■ **EXERCISE DESCRIPTION**
Check each line below for "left" and report how many have it, nothing else.

■ **SUPPLIED INFORMATION**
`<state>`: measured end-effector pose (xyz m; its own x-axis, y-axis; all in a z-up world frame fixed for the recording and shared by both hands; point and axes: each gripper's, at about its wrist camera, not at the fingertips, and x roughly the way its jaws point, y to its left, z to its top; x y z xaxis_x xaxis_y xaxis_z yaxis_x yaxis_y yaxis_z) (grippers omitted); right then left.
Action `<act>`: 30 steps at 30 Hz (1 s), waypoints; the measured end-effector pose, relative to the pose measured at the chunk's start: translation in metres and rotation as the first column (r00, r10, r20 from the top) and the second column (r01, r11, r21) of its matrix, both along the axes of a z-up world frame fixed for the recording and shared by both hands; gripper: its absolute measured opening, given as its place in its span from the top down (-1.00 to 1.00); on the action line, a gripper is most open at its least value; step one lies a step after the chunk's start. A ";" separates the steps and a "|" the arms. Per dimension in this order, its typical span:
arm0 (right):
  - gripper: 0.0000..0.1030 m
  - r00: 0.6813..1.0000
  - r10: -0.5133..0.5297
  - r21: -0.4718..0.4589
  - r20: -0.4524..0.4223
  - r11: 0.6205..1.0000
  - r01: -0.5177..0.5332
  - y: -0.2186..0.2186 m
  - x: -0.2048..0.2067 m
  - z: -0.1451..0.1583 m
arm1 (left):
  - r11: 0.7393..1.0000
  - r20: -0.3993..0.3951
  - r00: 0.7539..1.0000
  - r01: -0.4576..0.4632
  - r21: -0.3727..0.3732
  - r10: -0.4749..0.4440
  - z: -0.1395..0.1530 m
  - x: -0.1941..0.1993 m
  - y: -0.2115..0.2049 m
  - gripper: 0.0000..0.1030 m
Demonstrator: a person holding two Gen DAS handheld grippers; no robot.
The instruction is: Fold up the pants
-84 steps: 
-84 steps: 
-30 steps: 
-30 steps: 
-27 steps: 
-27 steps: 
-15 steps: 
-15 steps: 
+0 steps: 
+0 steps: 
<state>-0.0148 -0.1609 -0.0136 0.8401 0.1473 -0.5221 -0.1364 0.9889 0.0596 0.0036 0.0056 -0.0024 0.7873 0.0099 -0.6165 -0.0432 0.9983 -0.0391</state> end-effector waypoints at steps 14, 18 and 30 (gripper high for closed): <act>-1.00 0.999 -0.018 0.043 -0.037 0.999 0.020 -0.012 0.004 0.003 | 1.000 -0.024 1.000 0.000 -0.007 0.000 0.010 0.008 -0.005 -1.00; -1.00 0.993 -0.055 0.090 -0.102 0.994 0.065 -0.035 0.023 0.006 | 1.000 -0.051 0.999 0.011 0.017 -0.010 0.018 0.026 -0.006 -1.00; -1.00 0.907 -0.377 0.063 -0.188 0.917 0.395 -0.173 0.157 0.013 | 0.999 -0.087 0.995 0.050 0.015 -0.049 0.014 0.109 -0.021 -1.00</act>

■ **ANSWER SPACE**
2